Add me to the list of people liking your colour scheme. I never did like the overall blue scheme myself (personal choice) and have in fact 3 Ambassadors waiting to be painted!

I'll check into the paints (I love using Tamiya paints) hopefully on my next payday or so.

Excellent build, btw! :thumbsup:


----------



## MLCrisis32 (Oct 11, 2011)

Quick update so people don't think I've abandoned my build. I am recovering from a shoulder injury which affected my modeling arm and hand. I'm going crazy but getting better so as soon as I'm able its back to finishing this build :thumbsup:


----------



## MLCrisis32 (Oct 11, 2011)

*Finally Back at it*

Happy to say I'm recovering from my neck/back injury, picked up a Hakko soldering station and got to work tonight. :thumbsup:

I decided awhile back to make this a battle-damaged ship and since this is my learning kit I picked up some flickering blue and orange LEDs. I sanded out some areas where the kit damage decals will go so it gives a "just got blasted" look. 

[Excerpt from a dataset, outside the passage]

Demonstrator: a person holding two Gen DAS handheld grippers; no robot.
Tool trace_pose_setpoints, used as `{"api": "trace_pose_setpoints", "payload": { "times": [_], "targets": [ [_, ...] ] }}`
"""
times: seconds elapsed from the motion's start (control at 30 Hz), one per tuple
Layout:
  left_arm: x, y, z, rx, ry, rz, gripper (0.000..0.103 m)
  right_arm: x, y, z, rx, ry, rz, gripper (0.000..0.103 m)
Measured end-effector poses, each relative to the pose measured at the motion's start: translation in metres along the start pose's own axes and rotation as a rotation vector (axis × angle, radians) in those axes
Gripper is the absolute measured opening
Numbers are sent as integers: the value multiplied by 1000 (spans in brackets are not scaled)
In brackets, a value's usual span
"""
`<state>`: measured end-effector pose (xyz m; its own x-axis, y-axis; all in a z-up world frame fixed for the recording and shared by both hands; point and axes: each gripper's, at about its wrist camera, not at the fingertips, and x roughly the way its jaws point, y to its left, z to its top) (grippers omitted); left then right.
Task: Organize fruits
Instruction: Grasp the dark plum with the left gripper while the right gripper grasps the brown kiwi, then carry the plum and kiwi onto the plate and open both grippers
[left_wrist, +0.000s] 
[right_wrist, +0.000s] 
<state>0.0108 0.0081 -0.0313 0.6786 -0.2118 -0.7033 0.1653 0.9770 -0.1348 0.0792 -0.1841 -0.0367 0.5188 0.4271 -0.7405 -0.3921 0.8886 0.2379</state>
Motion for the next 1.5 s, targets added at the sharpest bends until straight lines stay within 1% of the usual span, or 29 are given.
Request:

Is it canon? Nope. Does it look as cool as I thought it would? Yep! I just need to light block it so it doesn't light up all the windows around the damage area. Also note my plan is only to do maybe 2 sections on the hull top, 1 on the bottom saucer and another along one of the secondary hull sides (not both). 

I plan on using the blue flickering LEDs for one of the engines to show the power is fluctuating.


----------



## Storvick (Jan 21, 2003)

nice work on the paint job and battle damage look. I painted mine the blue color but its too late to start over since most of the decals are in place. next one I get I'll try the colors you did on yours.


----------



## MLCrisis32 (Oct 11, 2011)

Storvick said:


> nice work on the paint job and battle damage look. I painted mine the blue color but its too late to start over since most of the decals are in place. next one I get I'll try the colors you did on yours.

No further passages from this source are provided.